When we try to overwrite the original data with the updated version, we get an error because there is a change in factor levels and / or indices. In this specific case, we decided that the change is OK and force the writing by setting strict = FALSE. Notice that the original labels ("blue" and "red") keep their index, the new level ("green") gets the first available index number.

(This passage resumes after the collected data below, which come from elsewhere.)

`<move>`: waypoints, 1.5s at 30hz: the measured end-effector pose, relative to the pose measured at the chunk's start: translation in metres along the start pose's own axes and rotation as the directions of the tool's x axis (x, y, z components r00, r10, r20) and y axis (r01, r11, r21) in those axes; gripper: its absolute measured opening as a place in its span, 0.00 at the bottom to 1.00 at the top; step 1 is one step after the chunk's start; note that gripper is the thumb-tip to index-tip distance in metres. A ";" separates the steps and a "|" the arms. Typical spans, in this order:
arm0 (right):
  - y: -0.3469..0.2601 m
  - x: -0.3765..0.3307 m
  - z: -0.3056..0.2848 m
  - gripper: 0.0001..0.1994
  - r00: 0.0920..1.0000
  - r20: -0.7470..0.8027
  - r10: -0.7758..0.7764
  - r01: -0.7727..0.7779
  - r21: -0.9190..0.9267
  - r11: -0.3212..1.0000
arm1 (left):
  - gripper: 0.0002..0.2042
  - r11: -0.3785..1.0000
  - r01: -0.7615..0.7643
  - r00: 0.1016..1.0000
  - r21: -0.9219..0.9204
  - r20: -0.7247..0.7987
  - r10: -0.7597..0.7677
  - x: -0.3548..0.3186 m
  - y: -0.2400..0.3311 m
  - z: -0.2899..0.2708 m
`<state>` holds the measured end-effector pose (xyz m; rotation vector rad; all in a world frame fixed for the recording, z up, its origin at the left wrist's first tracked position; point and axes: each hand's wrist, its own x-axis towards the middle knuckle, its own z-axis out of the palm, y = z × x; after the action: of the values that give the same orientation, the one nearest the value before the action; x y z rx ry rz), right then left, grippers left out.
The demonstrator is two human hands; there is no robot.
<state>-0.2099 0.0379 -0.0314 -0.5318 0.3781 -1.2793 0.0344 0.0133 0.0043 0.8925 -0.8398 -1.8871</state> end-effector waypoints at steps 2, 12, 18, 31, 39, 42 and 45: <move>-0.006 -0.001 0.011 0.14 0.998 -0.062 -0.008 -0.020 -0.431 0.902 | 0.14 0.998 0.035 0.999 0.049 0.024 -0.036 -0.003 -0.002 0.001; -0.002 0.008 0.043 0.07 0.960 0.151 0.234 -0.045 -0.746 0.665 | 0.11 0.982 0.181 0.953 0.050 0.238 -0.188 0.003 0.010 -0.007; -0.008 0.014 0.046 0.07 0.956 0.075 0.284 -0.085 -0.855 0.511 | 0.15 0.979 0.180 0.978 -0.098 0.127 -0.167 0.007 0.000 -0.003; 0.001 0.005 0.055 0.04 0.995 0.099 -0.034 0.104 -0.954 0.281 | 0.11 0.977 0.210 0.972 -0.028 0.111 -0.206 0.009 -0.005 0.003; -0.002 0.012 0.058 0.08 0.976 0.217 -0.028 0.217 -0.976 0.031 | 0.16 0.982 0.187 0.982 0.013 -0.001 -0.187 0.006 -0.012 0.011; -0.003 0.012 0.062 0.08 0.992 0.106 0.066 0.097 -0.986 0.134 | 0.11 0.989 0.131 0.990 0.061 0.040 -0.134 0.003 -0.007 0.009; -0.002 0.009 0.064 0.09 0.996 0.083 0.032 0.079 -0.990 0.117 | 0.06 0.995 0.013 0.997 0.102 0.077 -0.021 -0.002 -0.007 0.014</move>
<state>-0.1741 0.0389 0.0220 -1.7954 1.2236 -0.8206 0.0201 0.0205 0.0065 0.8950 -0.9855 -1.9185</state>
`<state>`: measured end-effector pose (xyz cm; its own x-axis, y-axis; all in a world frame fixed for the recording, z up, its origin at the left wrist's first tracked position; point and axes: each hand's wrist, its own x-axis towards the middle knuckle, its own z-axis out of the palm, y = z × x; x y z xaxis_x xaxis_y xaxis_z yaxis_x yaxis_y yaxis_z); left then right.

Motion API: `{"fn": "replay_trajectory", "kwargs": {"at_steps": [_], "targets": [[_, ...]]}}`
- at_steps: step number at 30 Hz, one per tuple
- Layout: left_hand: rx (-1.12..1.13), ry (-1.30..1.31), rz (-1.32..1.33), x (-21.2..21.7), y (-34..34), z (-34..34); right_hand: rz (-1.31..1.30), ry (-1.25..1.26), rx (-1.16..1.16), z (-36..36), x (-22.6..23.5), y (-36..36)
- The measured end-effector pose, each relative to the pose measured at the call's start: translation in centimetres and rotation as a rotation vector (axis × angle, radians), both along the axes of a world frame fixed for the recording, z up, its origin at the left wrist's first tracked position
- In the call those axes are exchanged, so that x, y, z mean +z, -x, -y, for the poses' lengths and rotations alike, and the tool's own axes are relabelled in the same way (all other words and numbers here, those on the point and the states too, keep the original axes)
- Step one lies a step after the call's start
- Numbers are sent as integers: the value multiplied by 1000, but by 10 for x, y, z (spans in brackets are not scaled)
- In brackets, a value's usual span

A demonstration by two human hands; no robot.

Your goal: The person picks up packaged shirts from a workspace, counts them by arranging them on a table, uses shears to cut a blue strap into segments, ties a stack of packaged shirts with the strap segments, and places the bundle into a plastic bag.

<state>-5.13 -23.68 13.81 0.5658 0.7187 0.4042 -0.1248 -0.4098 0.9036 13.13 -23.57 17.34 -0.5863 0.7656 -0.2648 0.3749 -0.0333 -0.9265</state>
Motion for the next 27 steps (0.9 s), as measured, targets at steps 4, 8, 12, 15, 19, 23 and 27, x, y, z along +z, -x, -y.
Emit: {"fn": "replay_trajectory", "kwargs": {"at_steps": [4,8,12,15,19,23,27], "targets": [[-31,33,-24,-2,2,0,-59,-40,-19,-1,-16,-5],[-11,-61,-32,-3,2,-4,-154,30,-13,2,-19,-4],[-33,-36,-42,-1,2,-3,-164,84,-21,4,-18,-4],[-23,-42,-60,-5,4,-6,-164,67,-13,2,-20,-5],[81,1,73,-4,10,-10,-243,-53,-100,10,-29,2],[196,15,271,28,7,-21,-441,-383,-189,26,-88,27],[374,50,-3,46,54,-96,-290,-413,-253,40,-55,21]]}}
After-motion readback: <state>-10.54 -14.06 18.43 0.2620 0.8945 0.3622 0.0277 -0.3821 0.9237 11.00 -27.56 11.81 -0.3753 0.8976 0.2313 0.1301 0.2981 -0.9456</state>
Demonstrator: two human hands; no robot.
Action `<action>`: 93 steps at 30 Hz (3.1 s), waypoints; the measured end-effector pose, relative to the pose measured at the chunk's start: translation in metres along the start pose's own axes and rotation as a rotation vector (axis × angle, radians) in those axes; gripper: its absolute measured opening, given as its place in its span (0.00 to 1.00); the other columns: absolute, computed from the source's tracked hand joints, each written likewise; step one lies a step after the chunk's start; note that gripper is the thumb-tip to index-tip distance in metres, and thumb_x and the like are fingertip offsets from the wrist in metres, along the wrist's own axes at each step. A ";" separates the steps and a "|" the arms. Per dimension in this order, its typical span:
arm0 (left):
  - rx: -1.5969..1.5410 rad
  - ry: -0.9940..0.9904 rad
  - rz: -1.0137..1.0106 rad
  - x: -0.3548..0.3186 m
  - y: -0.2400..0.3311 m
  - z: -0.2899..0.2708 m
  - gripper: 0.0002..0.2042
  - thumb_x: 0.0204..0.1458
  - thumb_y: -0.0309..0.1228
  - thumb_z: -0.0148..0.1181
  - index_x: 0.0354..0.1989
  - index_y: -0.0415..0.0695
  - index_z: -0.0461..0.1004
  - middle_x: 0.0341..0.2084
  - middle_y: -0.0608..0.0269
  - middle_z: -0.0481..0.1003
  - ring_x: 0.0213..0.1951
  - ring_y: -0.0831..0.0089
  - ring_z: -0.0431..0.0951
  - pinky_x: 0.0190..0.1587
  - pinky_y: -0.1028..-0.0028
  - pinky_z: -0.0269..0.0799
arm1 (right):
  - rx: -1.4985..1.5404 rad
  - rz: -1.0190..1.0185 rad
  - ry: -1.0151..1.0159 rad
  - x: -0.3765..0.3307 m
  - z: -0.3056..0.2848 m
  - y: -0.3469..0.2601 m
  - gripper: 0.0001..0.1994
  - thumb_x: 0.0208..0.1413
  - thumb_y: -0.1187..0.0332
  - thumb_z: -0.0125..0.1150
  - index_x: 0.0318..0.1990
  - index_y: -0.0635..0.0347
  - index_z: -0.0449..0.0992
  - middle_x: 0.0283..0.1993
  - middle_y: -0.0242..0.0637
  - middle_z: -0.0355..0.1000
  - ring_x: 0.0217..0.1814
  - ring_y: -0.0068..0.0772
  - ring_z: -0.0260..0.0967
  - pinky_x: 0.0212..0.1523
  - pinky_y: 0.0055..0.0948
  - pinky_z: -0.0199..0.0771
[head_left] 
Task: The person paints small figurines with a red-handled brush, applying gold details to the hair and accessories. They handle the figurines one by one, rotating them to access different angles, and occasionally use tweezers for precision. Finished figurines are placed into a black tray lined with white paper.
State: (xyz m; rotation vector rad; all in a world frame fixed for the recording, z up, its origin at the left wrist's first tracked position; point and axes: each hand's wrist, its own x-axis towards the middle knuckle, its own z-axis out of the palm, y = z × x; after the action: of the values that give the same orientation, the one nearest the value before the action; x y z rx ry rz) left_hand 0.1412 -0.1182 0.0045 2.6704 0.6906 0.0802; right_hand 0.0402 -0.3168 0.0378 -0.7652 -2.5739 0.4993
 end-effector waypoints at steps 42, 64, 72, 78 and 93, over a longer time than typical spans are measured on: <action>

write_vc(updated, "factor", root)
fn <- write_vc(updated, "factor", root, strict = FALSE)
print_file("factor.yml", root)

The next example removes the "blue" level and switches the order of the remaining levels. Notice that the meta data retains the existing indices. The order of the labels and indices reflects their new ordering.

deleted <- data.frame(
  color = factor(c("red", "green"), levels = c("red", "green"))
)
write_vc(deleted, "factor", root, sorting = "color", strict = FALSE)
print_file("factor.yml", root)

Changing a factor to an ordered factor or vice versa will also keep existing level indices.

ordered <- data.frame(
  color = factor(c("red", "green"), levels = c("red", "green"), ordered = TRUE)
)
write_vc(ordered, "factor", root, sorting = "color", strict = FALSE)
print_file("factor.yml", root)

Relabelling a Factor

The example below will store a dataframe, relabel the factor levels and store it again using write_vc(). Notice the update of both the labels and the indices. Hence creating a large diff, where updating the labels would do.

write_vc(old, "write_vc", root, sorting = "color")
print_file("write_vc.yml", root)
relabeled <- old
# translate the color names to Dutch
levels(relabeled$color) <- c("blauw", "rood")
write_vc(relabeled, "write_vc", root, strict = FALSE)
print_file("write_vc.yml", root)

We created relabel(), which changes the labels in the meta data while maintaining their indices. It takes three arguments: the name of the data file, the root and the change. change accepts two formats, a list or a dataframe. The name of the list must match with the variable name of a factor in the data. Each element of the list must be a named vector, the name being the existing label and the value the new label. The dataframe format requires a factor, old and new variable with one row for each change in label.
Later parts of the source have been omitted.